This invention relates to a semiconductor IC device with redundancy circuits and more particularly to such a circuit with which a redundancy circuit can be replaced in an improved manner.
The yield of semiconductor IC circuits, and more particularly semiconductor memory devices, usually drops as they are miniaturized in order to increase their capacity. Their yield also drops as the manufacturing process becomes complicated or the chip size is increased. One of the methods of preventing such a drop in the yield has been to provide inside each memory chip not only the usual set of components such as bit lines, bit line selection lines, word lines, memory cells, row decoders, bit line selection circuits and column decoders, but also what is frequently refererd to as redundancy circuits comprising reserve bit lines, etc. such that, when a defect is found in the original set of components, such a defective component can be replaced by the reserve component. A certain percentage of what would otherwise be deemed a defective chip can be rescued by using a redundancy circuit in this manner. When a defect is discovered and it is decided to make use of a redundancy circuit, a polysilicon fuse or the like is usually cut by melting to inactivate the row decoder or column decoder containing the address of the defective bit. At the same time, the address of the defect must be programmed into the reserve row decoder or column decoder.

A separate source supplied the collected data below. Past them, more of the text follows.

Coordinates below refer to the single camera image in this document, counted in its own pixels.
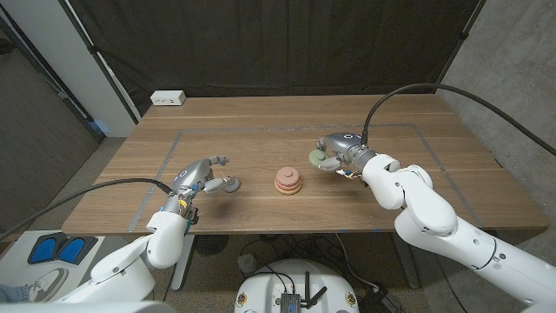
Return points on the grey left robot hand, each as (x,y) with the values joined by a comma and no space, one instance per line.
(191,174)

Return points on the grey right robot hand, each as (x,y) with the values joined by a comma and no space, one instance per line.
(345,143)

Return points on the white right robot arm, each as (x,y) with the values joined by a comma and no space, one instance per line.
(434,217)

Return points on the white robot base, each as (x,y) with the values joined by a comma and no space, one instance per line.
(265,287)

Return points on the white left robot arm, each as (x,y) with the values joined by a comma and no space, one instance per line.
(130,265)

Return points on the black round floor object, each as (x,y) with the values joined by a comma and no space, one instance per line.
(210,243)

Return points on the white power strip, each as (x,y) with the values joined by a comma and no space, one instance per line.
(167,97)

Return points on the white table leg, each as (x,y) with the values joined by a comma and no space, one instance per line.
(187,261)

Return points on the grey round floor object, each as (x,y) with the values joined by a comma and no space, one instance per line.
(247,263)

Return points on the black backdrop curtain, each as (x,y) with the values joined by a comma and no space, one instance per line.
(278,43)

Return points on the grey table leg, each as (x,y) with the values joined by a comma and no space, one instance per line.
(406,265)

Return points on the black foot pedal blue pads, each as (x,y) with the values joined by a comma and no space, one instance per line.
(71,250)

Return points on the black backdrop stand pole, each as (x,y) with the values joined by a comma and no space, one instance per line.
(462,37)
(100,61)

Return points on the black power adapter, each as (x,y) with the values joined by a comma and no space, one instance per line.
(380,300)

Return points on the white robot torso edge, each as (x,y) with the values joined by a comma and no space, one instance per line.
(87,308)

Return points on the white sneaker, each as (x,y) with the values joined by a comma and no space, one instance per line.
(48,282)

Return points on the person leg in jeans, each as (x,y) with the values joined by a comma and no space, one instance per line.
(13,293)

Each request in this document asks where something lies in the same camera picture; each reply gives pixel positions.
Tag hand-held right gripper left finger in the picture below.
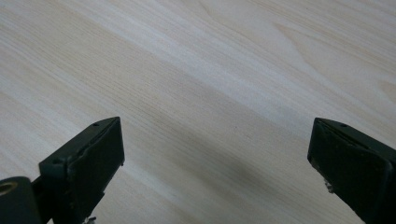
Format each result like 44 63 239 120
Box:
38 116 126 224

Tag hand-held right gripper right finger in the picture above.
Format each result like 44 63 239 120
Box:
306 117 396 224

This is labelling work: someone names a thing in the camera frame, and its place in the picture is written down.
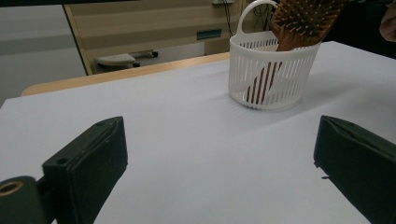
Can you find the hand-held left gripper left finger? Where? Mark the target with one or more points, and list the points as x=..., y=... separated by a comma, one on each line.
x=90, y=161

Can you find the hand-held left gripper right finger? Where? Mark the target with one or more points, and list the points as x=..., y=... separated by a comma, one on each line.
x=361, y=161

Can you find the white slatted plastic basket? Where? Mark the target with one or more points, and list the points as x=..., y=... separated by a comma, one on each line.
x=274, y=56

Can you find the brown wooden hairbrush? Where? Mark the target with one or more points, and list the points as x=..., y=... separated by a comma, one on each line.
x=299, y=28

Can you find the light wooden table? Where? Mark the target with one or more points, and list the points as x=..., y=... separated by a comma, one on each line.
x=124, y=73

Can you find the white board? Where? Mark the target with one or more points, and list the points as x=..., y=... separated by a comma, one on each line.
x=186, y=140

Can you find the wheeled chair base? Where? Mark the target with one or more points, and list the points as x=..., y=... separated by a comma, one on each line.
x=115, y=59

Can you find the white cabinet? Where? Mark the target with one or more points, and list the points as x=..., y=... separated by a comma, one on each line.
x=31, y=46

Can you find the dark curtain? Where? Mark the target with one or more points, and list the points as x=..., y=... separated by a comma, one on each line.
x=358, y=31

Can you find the wooden cabinet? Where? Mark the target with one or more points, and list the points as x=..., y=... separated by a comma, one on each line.
x=140, y=21

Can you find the black metal frame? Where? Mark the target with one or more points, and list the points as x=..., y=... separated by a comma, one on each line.
x=46, y=2

With reference to FIG. 2 which shows a dynamic RAM as an example of semiconductor memory device having a redundancy circuit, AB indicates an address bus, CDEC0 through CDEC2 are original (not redundant) column decoders, CDECR is a reserve (redundant) column decoder, SL0 through SL2 and SR0 through SR2 are original bit line selection circuits, SLR and SRR are reserve bit line selection circuits, BSL0 through BSL2 and BSR0 through BSR2 are original bit line selection lines, BSLR and BSRR are reserve bit line selection lines, BL0 through BL2 and BR0 through BR2 are original bit lines, BLR and BRR are reserve bit lines, RDEC0 through RDEC3 are row decoders and WL0 through WL3 are word lines. In FIG. 3 which shows the circuit inside any one of the column decoders CDEC0 through CDEC2, Fi indicates a fuse.
Let us consider a situation where the addresses A1 is defective in the memory device of FIG. 2 with column decoders structured as shown in FIG. 3. In order to rescue the device, the fuse F0 inside the column decoder CDEC0 is cut first to inactivate the bit line selection line BSL0, the bit line selection circuit SL0 and the bit line BL0 connected to the column decoder CDEC0, and the address A1 is thereafter programmed into the redundant column decoder CDECR. In this manner, the defective bit address A1 is effectively replaced by the address A1' on the reserve bit line BLR.
In this situation, however, the bit with address A2 which is not assumed to be defective also becomes unusable simply because it is selected by the same column decoder CDEC0. Thus, it becomes necessary to also replace the address A2 by A2'. In other words, an extra redundancy circuit is used up wastefully because of the aforementioned unnecessary address replacement. If the address A3 were also defective in addition to the address A1, therefore, two sets of redundancy circuits such as reserve column decoders CDECR, etc. become necessary. An increased number of redundancy circuits means an increase in the chip area.